Task directions
Report each line from the data below that holds the word "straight".

Data shown

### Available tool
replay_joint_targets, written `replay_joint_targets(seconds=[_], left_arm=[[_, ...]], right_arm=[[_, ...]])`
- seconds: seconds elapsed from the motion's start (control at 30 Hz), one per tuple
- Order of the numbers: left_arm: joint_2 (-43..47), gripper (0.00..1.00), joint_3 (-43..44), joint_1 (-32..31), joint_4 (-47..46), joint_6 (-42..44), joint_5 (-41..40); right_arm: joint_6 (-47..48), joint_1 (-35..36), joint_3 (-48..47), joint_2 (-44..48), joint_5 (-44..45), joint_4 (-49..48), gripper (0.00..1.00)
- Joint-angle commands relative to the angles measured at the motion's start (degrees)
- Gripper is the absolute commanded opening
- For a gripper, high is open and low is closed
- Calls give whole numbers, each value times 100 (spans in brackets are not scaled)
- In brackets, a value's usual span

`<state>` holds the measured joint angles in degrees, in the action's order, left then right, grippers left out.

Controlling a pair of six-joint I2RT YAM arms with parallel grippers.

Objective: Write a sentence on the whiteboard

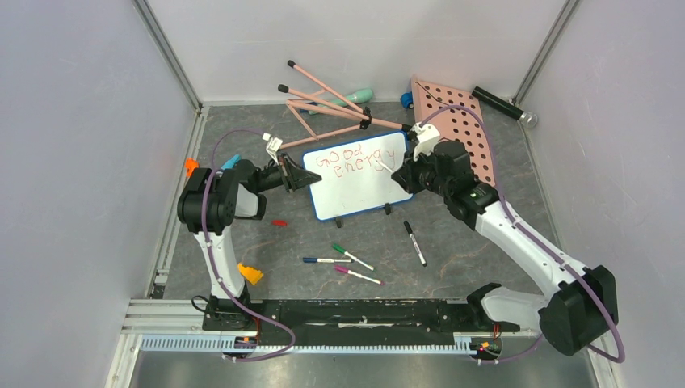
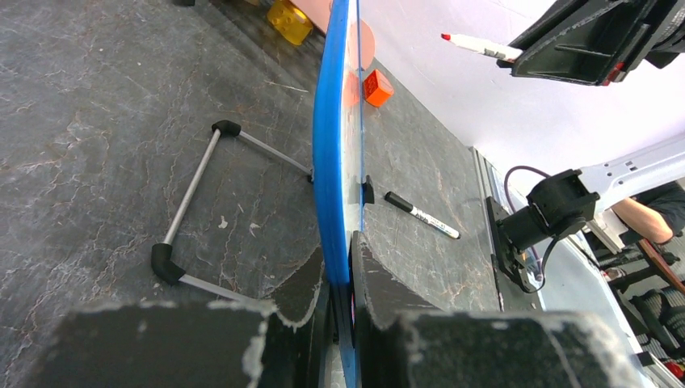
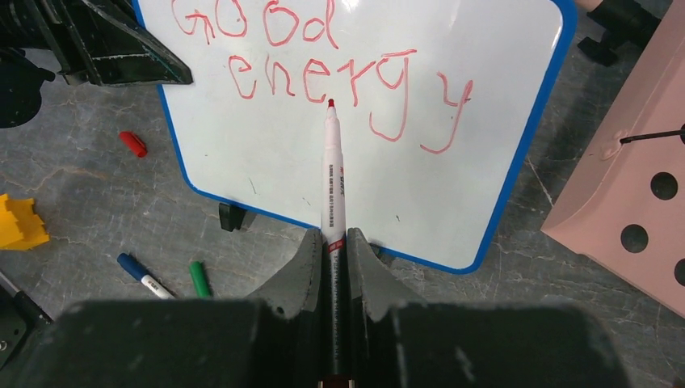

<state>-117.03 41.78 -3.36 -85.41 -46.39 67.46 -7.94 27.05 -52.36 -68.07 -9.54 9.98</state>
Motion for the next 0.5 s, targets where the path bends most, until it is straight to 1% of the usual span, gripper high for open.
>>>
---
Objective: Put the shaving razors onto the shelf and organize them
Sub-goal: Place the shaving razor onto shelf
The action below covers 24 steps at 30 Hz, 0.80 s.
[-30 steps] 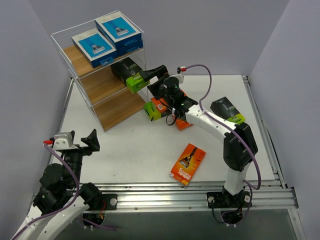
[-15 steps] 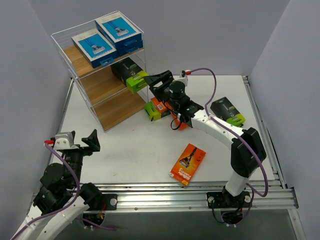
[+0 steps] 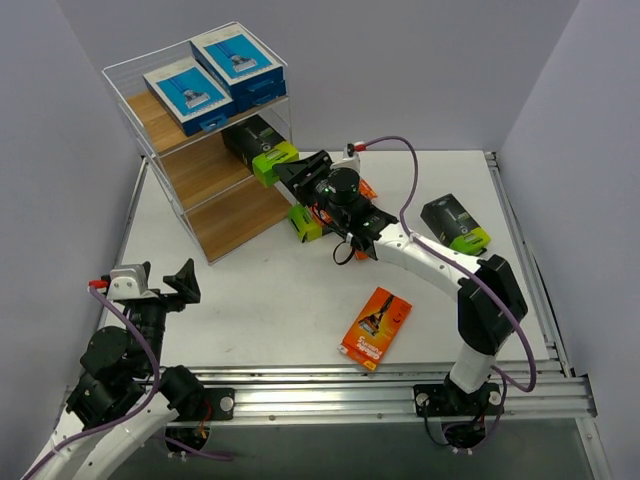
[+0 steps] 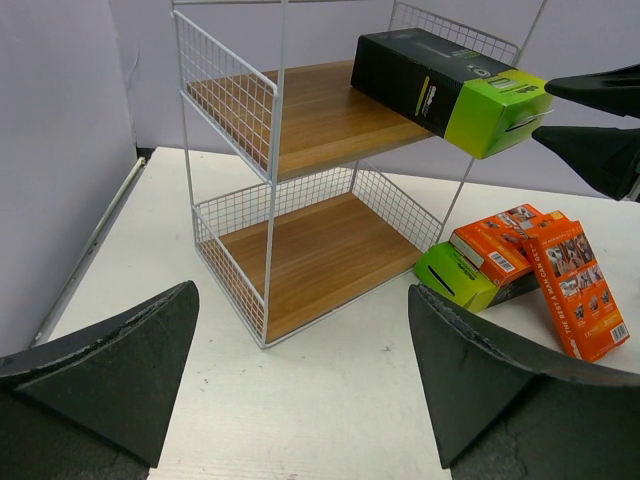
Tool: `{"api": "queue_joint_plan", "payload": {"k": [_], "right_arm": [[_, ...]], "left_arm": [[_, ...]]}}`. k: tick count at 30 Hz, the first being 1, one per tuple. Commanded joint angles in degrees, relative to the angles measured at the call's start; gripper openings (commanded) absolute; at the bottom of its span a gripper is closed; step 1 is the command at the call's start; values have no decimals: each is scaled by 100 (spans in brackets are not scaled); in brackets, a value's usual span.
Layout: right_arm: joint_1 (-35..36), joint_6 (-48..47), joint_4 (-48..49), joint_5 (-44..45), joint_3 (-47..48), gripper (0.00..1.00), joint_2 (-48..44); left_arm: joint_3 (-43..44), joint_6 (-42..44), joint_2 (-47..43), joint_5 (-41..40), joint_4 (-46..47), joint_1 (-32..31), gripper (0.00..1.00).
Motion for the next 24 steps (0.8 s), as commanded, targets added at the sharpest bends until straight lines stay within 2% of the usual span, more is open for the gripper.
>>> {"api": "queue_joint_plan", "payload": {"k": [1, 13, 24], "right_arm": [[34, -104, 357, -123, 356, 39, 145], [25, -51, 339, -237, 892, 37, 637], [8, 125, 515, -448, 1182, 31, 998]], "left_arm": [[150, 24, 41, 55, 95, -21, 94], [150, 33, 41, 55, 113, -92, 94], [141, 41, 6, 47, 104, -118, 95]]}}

Solution
Motion for the next 0.5 s, targets where the path bends most, until it is straight to 1% of the usual span, gripper high for open.
Motion for the next 24 steps (0.8 s), as commanded, targets added at the sharpest bends until straight lines stay within 2% of the usual span, more is open for the gripper.

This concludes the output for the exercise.